The failure of the Occupation could not, perhaps, have been averted in the very nature of the case. But it might have been mitigated. Its mitigation would have required the conquerors to do something they had never had to do in their history. They would have had to stop doing what they were doing and ask themselves some questions, hard questions, like, What is the German character? How did it get that way? What is wrong with its being that way? What way would be better, and what, if anything, could anybody do about it?
Wise questions, indeed, for any conqueror of any country.

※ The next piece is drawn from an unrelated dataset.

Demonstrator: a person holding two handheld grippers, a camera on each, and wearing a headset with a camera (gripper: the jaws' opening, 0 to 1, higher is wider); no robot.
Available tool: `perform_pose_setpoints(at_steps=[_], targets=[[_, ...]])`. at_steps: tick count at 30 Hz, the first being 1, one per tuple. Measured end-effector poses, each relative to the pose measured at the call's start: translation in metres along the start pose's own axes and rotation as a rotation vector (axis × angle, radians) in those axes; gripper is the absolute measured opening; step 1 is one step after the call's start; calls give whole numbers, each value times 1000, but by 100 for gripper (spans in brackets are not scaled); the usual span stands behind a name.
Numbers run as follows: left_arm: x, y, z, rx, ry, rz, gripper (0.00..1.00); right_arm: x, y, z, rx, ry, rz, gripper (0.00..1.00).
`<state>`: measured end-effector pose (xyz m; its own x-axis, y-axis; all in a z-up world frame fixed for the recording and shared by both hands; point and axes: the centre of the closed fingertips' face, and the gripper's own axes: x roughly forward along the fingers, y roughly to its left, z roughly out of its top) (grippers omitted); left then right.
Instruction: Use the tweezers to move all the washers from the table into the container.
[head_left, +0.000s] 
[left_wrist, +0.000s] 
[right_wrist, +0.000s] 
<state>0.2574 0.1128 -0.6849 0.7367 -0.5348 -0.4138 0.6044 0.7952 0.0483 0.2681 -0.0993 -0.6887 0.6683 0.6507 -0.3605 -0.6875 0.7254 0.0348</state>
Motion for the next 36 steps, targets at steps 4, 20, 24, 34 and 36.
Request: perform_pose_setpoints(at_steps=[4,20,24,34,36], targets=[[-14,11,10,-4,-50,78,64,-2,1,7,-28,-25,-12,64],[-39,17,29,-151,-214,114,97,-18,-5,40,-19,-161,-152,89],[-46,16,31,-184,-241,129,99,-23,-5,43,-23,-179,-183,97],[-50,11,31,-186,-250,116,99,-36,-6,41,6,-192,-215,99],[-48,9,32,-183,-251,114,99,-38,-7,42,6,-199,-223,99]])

The writing is so superb that you may find yourself re-reading paragraphs just to savour how they're constructed. It is also thought-provoking to ponder how many things, from the perspective of half a century later, the author got wrong. In his view the occupation of West Germany would fail to permanently implant democracy, that German re-militarisation and eventual aggression was almost certain unless blocked by force, and that the project of European unification was a pipe dream of idealists and doomed to failure. And yet, today, things seem to have turned out pretty well for Germany, the Germans, and their neighbours. The lesson of this may be that national character can be changed, but changing it is the work of generations, not a few years of military occupation. That is also something modern-day conquerors, especially Western societies with a short attention span, might want to bear in mind.